Re: IPMC report draft for July 2019

2019-07-03 Thread Owen O'Malley
+1 from me too. 

.. Owen

> On Jul 2, 2019, at 17:32, Ryan Blue  wrote:
> 
> Hi everyone,
> 
> Here's a draft report for this quarter. Please comment and I'll post the 
> final version tomorrow. Thanks!
> 
> rb
> 
> 
> Iceberg
> 
> Iceberg is a table format for large, slow-moving tabular data.
> 
> Iceberg has been incubating since 2018-11-16.
> 
> Three most important issues to address in the move towards graduation:
> 
>   1. Update build for Apache release, add LICENSE/NOTICE to Jars.
>   2. Make the first Apache release.
> (https://github.com/apache/incubator-iceberg/milestone/1)
>   3. Grow the Iceberg community
> 
> Any issues that the Incubator PMC (IPMC) or ASF Board wish/need to be
> aware of?
> 
>   * No issues that require attention.
> 
> How has the community developed since the last report?
> 
>   * Community growth has continued with several new contributors and reviewers
>   * Community has decided on style and added checking to CI for most modules
>   * Community has started work on extending the spec for new use cases
> 
> How has the project developed since the last report?
> 
>   * Much more content on iceberg.apache.org has been added
>   * 74 pull requests have been merged, many reviewed by new community members
>   * Work has begun to add row-level deletes and upserts to the format
>   * Added support for Spark streaming, a catalog API, and numerous bug fixes
>   * Contributors are reviewing code, submitting substantial features, and 
> improving dev practices
> 
> How would you assess the podling's maturity?
> Please feel free to add your own commentary.
> 
>   [ ] Initial setup (name clearance approval pending)
>   [X] Working towards first release
>   [X] Community building
>   [ ] Nearing graduation
>   [ ] Other:
> 
> Date of last release:
> 
>   None yet
> 
> When were the last committers or PPMC members elected?
> 
>   None yet
> 
> Have your mentors been helpful and responsive or are things falling
> through the cracks? In the latter case, please list any open issues
> that need to be addressed.
> 
>   Yes.
> 
> Signed-off-by:
> 
>   [X](iceberg) Ryan Blue
>  Comments: I wrote the first pass of the report.
>   [ ](iceberg) Julien Le Dem
>  Comments:
>   [ ](iceberg) Owen O'Malley
>  Comments:
>   [ ](iceberg) James Taylor
>  Comments:
>   [ ](iceberg) Carl Steinbach
>  Comments:
> 
> -- 
> Ryan Blue
> Software Engineer
> Netflix


Re: Updates/Deletes/Upserts in Iceberg

2019-06-12 Thread Owen O'Malley


> On May 21, 2019, at 1:31 PM, Jacques Nadeau  wrote:
> 
> The main thing I'm talking about is how you target a deletion across time. If 
> you have a file A, and you want to delete record X in A, you define delete 
> A.X. At the same time, another process may be compacting A into A'. In so 
> doing, the position of A.X in A' is something other than X.

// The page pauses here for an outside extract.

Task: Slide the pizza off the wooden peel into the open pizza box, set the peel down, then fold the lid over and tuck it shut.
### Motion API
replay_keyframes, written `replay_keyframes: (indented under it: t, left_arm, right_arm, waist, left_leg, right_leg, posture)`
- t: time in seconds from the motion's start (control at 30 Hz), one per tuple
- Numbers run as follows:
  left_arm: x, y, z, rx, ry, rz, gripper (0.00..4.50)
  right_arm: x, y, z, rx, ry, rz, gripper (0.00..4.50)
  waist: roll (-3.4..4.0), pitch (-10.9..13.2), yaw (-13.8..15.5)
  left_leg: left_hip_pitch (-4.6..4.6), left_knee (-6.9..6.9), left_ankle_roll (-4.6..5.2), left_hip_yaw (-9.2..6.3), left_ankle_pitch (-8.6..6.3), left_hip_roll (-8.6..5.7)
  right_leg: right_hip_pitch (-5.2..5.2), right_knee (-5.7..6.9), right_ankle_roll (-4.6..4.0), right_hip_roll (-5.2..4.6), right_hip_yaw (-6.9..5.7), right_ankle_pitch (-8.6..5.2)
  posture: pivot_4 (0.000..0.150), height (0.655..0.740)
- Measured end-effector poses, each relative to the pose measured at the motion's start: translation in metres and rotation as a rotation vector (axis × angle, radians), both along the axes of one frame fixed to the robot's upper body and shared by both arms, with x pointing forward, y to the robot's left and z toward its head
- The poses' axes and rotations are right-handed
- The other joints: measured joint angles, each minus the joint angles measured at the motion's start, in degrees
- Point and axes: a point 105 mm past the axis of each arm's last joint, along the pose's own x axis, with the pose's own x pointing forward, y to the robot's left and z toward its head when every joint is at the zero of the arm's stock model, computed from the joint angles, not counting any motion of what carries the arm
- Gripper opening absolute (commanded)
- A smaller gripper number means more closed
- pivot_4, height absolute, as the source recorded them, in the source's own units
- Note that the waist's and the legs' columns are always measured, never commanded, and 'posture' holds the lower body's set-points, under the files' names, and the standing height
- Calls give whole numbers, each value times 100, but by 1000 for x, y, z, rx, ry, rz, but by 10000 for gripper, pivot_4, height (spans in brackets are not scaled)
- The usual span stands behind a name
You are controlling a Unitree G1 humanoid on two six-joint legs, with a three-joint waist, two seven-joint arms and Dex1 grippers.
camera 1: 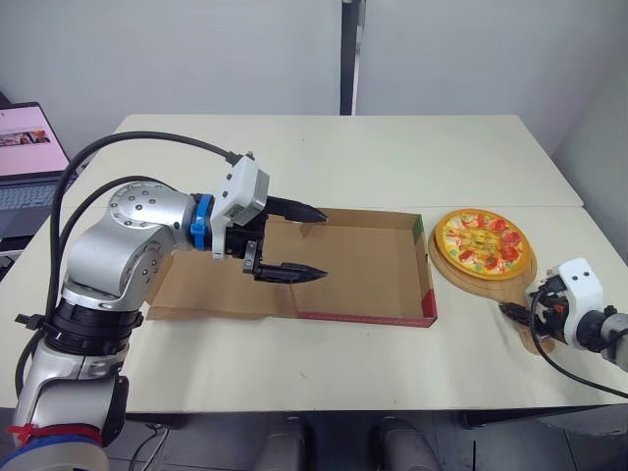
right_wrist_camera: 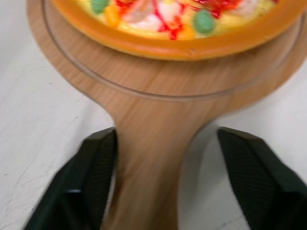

I would argue that this is backwards. This argues that compactions need a lock 
so that the delete either happens before or after the compaction. If it happens 
before, the delete is incorporated into the new version of the file. If it 
happens afterwards, the delete is using the new version of the file.

> At this point, the deletion needs to be rerun against A' so that we can 
> ensure that the deletion is propagated forward. If the only thing you have is 
> A.X, you need to have way from of getting to the same location in A'. You 
> should be able to take the delta file that lists the delete of A.2 and apply 
> it directly to A' without having to also consult A. If you didn't need to 
> solve this number, then you could simply use A.X as opposed to the key of A.X 
> in your delta files.

I’d much prefer using file/row# as the reference for the synthetic key for the 
deletes. Thus, it would be file 1: rows 100, 200, and 300. That makes it clear 
that the delta can only be applied to a given version of the file. This has the 
added advantage that you know how many rows are left in file.

.. Owen

> 
> Synthetic seems relative. If the synthetic key is client-supplied, in what 
> way is it relevant to Iceberg whether it is synthetic vs. natural? By calling 
> it synthetic within Iceberg there is a strong implication that it is the 
> implementation that generates it (the filename/position key suggests that). 
> If it's the client that supplies it, it _may_ be synthetic (from the point of 
> view of the overall data model; i.e. a customer key in a database vs. a 
> customer ID that shows up on a bill) but from Iceberg's case that doesn't 
> matter. Only the unicity constraint does.
> 
> I agree with the main statement here: the only real requirement is keys need 
> to be unique across all existing snapshots. There could be two generators: 
> one that uses an iceberg internal behavior to generate keys and one that is 
> user definable. While there could be a third which uses an existing field (or 
> set of fields) to define the key I think we probably should avoid 
> implementing this as it has a whole other sets of problems that are best left 
> outside of Iceberg's area of concern.
> 



Re: Updates/Deletes/Upserts in Iceberg

2019-06-12 Thread Owen O'Malley


> On May 15, 2019, at 12:54 PM, Ryan Blue  wrote:
> 
> 2. Iceberg diff files should use synthetic keys
> 
> A lot of the discussion on the doc is about whether natural keys are 
> practical or what assumptions we can make or trade about them. In my opinion, 
> Iceberg tables will absolutely need natural keys for reasonable use cases. 
> And those natural keys will need to be unique. And Iceberg will need to rely 
> on engines to enforce that uniqueness.
> 
Agreed. One restriction that we should probably adopt is not allowing mutations 
of the natural keys or the partition/bucketing. Allowing such mutations while 
enforcing uniqueness would typically be expensive. Without those mutations, 
uniqueness is relatively cheap to enforce.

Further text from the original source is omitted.